This Huntingdonshire gentleman knew that the devil was in these things, that God was surely with the oppressed, with those who sought and found a purer worship, with those, daily increasing, who accepted that teaching of John Calvin which had inspired the Hollanders to throw off the bloody yoke of Alva and the Inquisition, with those who had ventured to plead humbly for liberty of conscience at the conference of Hampton and had been denied by King and bishops with threats and scorn, and had gone about since, ridiculed and persecuted, nicknamed "Puritans."

This man knew this as he knew the King and the bishops, the ministers, and the followers of these, were dealing with things idolatrous and horrible, stepping into the fore-courts of hell.

Ay, and taking the nation with them. How was that to be prevented—which way did God appoint?

That was the question which troubled the personal melancholy of the man in whose heart it flashed—for the King was King by Divine appointment, and if he had lent his weight and authority to these ways of misrule and oppression, idolatry and Papistry, who was to argue with him or withstand him?

Who was to appeal from the King to God?

The man in the frieze habit was conscious of a burning flame or light in himself which urged him to step forward for this distracted England's succour. But he received no summons. The face of the Lord was veiled and he was but a poor soul, possibly damned, with no knowledge of what destiny the Highest had prepared for him. He felt himself in blackest chaos; his soul, which had ever striven to obtain God's grace, now seemed tossed far from mercy on the black waters of despair.

To him, and especially in this mood, the present world was nothing; he was not given to metaphor, but in his thoughts he compared the world to a little plank he had once seen stretched across a deep and angry stream, and arched above with fairest blossoming trees. The plank in itself was insignificant, and useful only to support those who might for a moment stand thereon—the important thing was to save oneself from the black, dangerous abysses beneath, and gain, somehow, the flower-crowned heights that the trees veiled and decked.
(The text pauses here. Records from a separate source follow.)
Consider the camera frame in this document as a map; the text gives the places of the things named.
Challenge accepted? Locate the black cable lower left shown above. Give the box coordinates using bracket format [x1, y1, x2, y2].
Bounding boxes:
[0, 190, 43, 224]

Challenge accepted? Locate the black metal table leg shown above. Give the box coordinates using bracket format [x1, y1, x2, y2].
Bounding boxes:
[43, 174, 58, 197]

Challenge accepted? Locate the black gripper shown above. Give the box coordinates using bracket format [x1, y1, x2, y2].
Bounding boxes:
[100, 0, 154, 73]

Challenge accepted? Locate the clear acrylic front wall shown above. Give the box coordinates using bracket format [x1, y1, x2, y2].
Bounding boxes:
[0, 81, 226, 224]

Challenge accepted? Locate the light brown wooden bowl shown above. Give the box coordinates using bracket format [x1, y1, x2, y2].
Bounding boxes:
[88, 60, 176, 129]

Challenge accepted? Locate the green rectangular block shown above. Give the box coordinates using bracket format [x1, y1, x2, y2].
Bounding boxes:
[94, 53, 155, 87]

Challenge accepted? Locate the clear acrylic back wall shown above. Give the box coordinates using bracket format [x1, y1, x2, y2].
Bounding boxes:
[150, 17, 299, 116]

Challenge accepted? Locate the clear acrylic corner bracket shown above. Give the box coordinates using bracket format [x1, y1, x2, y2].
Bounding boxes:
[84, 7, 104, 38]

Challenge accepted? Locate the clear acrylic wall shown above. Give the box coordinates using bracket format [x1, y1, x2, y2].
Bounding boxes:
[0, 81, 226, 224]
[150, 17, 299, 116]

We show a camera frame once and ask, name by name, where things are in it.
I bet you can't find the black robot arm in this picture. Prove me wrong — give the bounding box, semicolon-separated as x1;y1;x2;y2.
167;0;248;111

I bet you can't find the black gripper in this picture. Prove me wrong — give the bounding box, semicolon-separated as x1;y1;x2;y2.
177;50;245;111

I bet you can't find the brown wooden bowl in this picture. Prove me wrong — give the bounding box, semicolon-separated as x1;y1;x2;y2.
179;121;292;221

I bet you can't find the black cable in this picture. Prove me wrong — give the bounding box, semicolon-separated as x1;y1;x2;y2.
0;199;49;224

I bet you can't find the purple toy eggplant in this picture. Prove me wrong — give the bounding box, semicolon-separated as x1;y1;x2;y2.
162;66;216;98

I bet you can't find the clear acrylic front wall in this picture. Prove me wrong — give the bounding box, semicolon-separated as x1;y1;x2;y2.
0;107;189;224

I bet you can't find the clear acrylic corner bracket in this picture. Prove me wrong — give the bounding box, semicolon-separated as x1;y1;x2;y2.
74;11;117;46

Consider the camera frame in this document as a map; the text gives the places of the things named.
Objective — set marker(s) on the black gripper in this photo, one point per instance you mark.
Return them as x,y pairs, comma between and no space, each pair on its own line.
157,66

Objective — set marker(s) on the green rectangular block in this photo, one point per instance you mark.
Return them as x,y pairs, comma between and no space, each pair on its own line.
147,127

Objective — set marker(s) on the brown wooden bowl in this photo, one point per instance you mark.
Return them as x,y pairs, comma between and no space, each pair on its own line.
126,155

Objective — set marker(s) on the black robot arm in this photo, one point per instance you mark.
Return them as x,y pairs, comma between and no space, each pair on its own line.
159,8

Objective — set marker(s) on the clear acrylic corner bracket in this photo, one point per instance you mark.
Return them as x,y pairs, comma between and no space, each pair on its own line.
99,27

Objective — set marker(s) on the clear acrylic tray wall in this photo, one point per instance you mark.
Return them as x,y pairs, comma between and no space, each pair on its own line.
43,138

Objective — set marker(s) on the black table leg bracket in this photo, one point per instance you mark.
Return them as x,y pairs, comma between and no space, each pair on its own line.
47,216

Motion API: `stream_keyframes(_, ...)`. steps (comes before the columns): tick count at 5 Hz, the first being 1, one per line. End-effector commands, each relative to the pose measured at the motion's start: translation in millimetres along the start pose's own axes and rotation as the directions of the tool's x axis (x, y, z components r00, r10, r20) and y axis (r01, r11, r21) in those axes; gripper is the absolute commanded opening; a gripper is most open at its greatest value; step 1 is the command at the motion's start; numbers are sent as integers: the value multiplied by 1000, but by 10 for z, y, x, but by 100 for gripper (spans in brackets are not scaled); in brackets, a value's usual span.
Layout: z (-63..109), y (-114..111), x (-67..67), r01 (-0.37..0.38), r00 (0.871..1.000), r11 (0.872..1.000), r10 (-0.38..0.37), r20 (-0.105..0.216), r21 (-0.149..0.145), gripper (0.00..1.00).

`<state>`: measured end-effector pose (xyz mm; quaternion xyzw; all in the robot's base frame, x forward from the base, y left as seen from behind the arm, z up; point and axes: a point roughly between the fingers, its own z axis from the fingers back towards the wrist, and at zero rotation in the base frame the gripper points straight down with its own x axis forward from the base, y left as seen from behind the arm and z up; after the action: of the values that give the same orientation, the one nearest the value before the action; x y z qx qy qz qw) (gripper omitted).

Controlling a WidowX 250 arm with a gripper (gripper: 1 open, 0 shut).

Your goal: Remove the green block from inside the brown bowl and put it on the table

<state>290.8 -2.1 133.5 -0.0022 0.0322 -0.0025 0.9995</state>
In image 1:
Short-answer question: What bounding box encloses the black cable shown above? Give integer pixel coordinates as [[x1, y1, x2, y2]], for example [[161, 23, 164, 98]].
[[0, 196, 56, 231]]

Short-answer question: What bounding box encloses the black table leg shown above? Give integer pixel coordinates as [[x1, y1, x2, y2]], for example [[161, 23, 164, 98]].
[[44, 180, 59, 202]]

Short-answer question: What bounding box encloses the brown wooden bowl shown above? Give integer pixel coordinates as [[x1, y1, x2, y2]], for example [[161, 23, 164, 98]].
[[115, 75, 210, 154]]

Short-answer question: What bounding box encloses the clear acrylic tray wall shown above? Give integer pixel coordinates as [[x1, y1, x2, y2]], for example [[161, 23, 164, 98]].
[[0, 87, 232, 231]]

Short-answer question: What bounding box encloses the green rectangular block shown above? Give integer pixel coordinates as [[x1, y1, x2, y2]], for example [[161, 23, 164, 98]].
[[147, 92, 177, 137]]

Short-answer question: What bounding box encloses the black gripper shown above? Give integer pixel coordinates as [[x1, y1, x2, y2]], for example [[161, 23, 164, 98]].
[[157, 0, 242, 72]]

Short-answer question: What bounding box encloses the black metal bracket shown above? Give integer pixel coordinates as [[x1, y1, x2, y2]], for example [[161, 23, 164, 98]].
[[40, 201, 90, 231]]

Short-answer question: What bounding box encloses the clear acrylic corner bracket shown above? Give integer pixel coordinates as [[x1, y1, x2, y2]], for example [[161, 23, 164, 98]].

Whether the plank be rough or smooth, narrow or wide, mattered not at all, if only one were enabled to tread thereon straightly. So it mattered not a jot to this gentleman what his station, chances, or fortunes might be in this world. Am I damned or saved? was the question that held the heart of his torment and mingled with it was another: Is there not that in me, unworthy as I am, which God might make use of to save these poor people in poor England now? Yea, though I am not bred to be a lawyer or a soldier, am I not conscious of something within me which might fit me for this work if God should call me to it?

But the heavens were black and mute to his intense prayers and his humble endeavours to commune with God, and he went his obscure way in wretchedness of heart, never faltering from the stern composure of his belief that the Lord had preordained all things, and that no act of any man's could alter a jot what was to befall.

The King and the bishops, poor puppets, believed in Freewill and such heresies of Arminianism and Popery, but this Calvinist, standing in the November vapour, knew that he was but a helpless weapon to be used as God might direct; knew he was saved or damned before his birth, and that no deed of his could alter the Divine fiat; knew he was but a machine into which the Holy Spirit might blow some sparks, but which at present was cold and empty.